CPU shielding: isolcpus and friends
The other half of the recipe is keeping the general-purpose OS off your control core. The pattern:
isolcpus=3(and/ornohz_full=3,rcu_nocbs=3) as kernel boot parameters — removes core 3 from the general scheduler's balancing and offloads RCU and the scheduler tick from it.- Pin your RT thread to core 3 with
pthread_setaffinity_nportaskset. - Steer interrupts away from core 3 via
irqaffinityor/proc/irq/*/smp_affinity. - Disable deep C-states by writing to
/dev/cpu_dma_latency, and set the CPU governor toperformance.
The effect: core 3 becomes a near-private compute resource where your loop runs almost undisturbed, while cores 0–2 run Linux, ROS, logging, and everything else. This is the single highest-leverage tuning step on a Linux robot controller.
Rule: PREEMPT_RT plus an isolated, shielded core plus locked-down power management gets a Linux box to where a 1 kHz loop is solid. Skip any one of the three and your worst case will eventually bite you.
The hardware split: MCU vs SoC/SBC
Here is the design decision that organizes everything else: what runs on the microcontroller and what runs on the application processor? The answer follows directly from real-time class.
The hard real-time, kHz, simple, bounded-WCET work goes on a microcontroller or smart drive: an STM32 (Cortex-M), a TI C2000 (purpose-built for motor control, with its trig accelerator and high-res PWM), or an FPGA for the extreme cases. These chips have deterministic interrupt latency, no MMU games, no OS to fight, and direct hardware control of PWM and ADC sampling synchronized to the switching edge. A C2000 doing a 20 kHz FOC loop has jitter measured in nanoseconds. You cannot buy that on a Linux SBC at any price, because the architecture works against you.
The soft real-time, compute-heavy, complex work goes on a SoC / SBC: a Jetson (Orin or Thor), a Raspberry Pi 5, an x86 box, an i.MX8. These run Linux, have gigabytes of RAM, GPUs for perception, full networking, and the development convenience of a real OS. They run kinematics, planning, perception, state estimation, and the supervisory control layer.
Rule: Put hard real-time where determinism is cheap (the MCU). Put complexity where determinism is expensive but compute is cheap (the SBC). Never invert this.
Jetson + MCU co-design
The canonical robot brain is a co-designed pair: a Jetson for perception and high-level control, plus one or more microcontrollers or smart drives for the actual loops, connected by EtherCAT, CAN/CANopen, or a custom SPI/UART link. The Jetson never closes a torque loop. It sends setpoints — joint targets, Cartesian goals, gait parameters — at 100 Hz to 1 kHz, and the MCUs turn those into the kHz current commands that move the motors.

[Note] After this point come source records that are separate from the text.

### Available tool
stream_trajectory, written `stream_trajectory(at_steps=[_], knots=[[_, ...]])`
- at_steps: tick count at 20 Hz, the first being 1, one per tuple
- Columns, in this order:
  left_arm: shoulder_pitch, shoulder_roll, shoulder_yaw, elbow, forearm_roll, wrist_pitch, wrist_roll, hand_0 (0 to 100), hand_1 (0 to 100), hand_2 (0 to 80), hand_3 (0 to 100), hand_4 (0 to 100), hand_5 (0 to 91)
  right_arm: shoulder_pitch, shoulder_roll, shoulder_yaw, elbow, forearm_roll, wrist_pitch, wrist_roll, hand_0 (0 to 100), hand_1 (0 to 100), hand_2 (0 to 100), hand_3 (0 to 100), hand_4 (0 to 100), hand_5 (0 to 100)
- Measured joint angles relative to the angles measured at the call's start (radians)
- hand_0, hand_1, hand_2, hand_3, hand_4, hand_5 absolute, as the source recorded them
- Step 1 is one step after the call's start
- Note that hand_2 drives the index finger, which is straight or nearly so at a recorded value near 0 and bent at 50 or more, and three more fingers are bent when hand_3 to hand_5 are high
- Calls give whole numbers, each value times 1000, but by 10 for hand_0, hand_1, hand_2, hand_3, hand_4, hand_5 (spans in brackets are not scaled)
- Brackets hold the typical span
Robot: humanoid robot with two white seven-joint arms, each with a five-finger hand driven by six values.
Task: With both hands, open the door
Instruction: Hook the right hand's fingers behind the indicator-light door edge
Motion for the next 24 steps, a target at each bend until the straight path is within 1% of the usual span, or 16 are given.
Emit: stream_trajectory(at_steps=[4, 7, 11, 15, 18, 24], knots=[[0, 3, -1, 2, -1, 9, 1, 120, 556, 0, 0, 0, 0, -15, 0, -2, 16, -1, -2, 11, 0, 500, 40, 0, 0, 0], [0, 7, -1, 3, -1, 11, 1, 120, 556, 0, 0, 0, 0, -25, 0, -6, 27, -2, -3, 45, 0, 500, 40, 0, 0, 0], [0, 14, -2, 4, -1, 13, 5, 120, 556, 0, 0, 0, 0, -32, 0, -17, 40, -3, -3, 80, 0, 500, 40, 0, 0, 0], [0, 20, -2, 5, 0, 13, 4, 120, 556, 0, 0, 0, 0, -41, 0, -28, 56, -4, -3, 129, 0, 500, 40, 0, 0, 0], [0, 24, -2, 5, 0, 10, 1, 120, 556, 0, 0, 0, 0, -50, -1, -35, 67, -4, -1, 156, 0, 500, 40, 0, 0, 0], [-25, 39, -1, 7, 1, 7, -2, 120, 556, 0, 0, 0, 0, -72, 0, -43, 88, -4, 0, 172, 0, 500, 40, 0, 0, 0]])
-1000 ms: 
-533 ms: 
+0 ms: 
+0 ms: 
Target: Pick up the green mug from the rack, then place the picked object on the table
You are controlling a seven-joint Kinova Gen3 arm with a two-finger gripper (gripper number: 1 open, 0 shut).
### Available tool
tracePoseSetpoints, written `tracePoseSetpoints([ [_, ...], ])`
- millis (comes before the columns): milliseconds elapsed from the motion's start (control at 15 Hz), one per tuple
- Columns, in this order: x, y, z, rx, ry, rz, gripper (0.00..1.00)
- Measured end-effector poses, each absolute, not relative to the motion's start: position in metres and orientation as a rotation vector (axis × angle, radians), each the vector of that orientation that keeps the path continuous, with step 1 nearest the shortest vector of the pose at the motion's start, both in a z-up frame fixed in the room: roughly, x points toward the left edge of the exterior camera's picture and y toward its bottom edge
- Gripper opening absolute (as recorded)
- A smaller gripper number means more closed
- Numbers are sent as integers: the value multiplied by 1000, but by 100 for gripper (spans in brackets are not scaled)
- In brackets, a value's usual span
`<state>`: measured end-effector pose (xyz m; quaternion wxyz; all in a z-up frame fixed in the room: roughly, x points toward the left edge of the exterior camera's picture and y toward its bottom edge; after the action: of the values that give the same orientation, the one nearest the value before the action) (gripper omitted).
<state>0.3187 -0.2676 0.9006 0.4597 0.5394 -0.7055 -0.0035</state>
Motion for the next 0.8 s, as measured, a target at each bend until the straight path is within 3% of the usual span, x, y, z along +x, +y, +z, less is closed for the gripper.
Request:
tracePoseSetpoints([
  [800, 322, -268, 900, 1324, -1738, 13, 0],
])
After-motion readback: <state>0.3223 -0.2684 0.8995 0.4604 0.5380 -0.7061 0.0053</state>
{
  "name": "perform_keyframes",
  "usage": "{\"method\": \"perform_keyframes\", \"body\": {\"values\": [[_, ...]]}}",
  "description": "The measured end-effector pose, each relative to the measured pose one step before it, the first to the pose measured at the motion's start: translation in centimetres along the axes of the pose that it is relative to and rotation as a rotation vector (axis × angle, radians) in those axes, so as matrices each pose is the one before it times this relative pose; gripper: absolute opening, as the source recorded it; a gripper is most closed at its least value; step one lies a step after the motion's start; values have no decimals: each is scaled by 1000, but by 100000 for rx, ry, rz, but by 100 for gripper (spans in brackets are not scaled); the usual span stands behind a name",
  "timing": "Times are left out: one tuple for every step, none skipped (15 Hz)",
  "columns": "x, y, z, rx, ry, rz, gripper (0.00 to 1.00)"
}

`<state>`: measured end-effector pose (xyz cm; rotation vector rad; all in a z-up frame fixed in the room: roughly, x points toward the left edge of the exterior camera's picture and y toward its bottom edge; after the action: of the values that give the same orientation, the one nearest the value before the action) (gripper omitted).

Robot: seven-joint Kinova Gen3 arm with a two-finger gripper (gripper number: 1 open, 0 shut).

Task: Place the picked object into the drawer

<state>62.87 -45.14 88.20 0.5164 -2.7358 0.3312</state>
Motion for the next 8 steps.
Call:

This is exactly how modern humanoids and quadrupeds are built. See the humanoid robot hardware guide and the legged quadruped robot hardware guide: a central compute (often Jetson Orin/Thor class) runs the whole-body controller and perception at a few hundred Hz to ~1 kHz, while each leg/joint actuator embeds its own MCU running the current loop at 20–40 kHz. The high-level brain can stutter for a few milliseconds during a perception spike and the robot stays upright, because the joint-level loops never miss.
Why not just run everything on the SBC?
People try. They put a 1 kHz loop in a Linux thread, see it mostly works, ship it, and then field a robot that occasionally faults a drive when the WiFi stack does something interesting or a log flush stalls. Even with PREEMPT_RT, the SBC is the less deterministic half of the system, and the higher your loop rate the more its jitter eats your period. The MCU is not a compromise you make for cost — it is the right tool. A $3 STM32 closes a loop more reliably than a $2000 GPU board, and that is not changing. The SBC side keeps getting more capable, so the loops that can reasonably live on Linux creep upward, but the bottom of the pyramid — the current loop tied to PWM switching at tens of kHz — is not moving off silicon.
Real-time fieldbuses
Once you have multiple smart drives and an SBC, they have to talk — deterministically. A standard Ethernet switch with TCP/IP is hopeless for this: variable latency, retransmissions, no synchronization. Real-time fieldbuses solve it. The deep dive on industrial networking lives in the industrial automation, PLC, SCADA & fieldbus guide; here is the control engineer's view.
EtherCAT and the distributed-clock trick
EtherCAT won motion control, and it won for two reasons: processing-on-the-fly and distributed clocks.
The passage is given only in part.